The age-related decrease in E47 DNA-binding does not depend on increased Id inhibitory proteins in bone marrow-derived B cell precursors.

Abstract

Our previous results showed that decreased numbers of pre-B cells in aged mice were associated with decreases in surrogate light chain, lambda5, and transcription factors E47/E12. In the present paper, we have analyzed IL-7-expanded populations of pro-B/early pre-B cells to evaluate whether the age-related reduction in E47 DNA-binding could be attributed to reduced E47 expression and/or increased Id expression. According to the percentage of pre-B cells present in their bone marrow, old mice were classified as severely depleted (>80% loss in pre-B cells, 50% loss in pro-B cells), or moderately depleted (20-80% loss in pre-B cells). Results herein show that IL-7-stimulated pro-B/pre-B cells from both severely depleted and moderately depleted old mice exhibit a reduced E47 DNA-binding capacity compared to young mice, and this defect in severely depleted old mice is more dramatic than that in moderately depleted old mice.
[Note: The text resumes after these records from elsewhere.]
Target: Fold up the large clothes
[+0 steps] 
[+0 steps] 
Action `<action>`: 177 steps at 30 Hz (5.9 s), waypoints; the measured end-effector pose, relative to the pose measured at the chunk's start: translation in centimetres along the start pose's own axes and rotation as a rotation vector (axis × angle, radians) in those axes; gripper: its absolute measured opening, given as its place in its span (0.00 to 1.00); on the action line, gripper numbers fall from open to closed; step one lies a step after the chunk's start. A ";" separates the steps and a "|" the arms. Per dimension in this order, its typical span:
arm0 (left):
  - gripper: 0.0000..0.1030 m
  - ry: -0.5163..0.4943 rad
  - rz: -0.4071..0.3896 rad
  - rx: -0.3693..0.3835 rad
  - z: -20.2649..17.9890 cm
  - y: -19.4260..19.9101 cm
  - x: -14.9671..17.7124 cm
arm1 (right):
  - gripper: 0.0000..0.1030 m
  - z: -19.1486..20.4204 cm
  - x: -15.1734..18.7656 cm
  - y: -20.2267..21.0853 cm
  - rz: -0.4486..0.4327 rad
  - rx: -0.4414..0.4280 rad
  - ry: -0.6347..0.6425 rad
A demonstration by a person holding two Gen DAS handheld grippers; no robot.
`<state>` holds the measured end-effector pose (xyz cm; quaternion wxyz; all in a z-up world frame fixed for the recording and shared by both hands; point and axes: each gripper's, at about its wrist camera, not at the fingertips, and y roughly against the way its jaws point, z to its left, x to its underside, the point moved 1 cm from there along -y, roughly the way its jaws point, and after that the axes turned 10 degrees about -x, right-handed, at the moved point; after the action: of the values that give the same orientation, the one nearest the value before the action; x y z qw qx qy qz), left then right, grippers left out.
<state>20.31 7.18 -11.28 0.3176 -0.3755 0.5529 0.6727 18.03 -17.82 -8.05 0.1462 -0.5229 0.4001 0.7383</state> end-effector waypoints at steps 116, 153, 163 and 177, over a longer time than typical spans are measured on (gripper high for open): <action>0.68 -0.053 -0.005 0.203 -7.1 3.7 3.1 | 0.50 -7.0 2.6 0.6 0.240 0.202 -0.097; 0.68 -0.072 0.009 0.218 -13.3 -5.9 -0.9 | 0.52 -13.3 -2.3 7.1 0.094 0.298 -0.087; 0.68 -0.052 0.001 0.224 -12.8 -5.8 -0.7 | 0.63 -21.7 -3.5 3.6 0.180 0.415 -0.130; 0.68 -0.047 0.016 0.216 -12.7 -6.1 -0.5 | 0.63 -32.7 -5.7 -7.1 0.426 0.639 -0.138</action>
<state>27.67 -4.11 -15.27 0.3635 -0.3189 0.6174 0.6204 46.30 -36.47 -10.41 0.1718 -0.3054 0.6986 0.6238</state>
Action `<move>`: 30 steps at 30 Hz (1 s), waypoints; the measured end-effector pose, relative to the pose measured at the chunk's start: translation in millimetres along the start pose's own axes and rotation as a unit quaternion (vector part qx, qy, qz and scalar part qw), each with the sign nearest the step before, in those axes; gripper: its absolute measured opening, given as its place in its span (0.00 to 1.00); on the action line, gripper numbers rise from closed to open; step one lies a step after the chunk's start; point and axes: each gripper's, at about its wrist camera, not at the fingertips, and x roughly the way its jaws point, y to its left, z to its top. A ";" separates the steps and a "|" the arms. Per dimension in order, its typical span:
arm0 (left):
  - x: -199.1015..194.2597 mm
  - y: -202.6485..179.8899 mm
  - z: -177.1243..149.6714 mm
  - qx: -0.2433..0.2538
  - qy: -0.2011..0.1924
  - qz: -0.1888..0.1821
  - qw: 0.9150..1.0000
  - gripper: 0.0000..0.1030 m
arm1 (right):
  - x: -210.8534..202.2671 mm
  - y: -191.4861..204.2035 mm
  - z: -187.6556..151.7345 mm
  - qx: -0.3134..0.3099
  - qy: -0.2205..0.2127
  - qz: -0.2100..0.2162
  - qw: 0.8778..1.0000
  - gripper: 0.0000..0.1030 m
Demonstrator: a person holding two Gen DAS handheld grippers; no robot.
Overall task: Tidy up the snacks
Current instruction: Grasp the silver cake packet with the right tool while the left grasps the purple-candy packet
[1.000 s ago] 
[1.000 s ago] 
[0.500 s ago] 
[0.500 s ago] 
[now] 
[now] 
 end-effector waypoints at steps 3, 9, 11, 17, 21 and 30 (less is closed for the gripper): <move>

Id proteins, which are inhibitors of E47, are not increased in nuclear extracts of IL-7-expanded pro-B/early pre-B cells from severely depleted or moderately depleted old mice. We therefore conclude that the reduced expression of E47 protein alone in severely depleted and to a lesser extent in moderately depleted old mice explains the reduced amount of E47-DNA binding.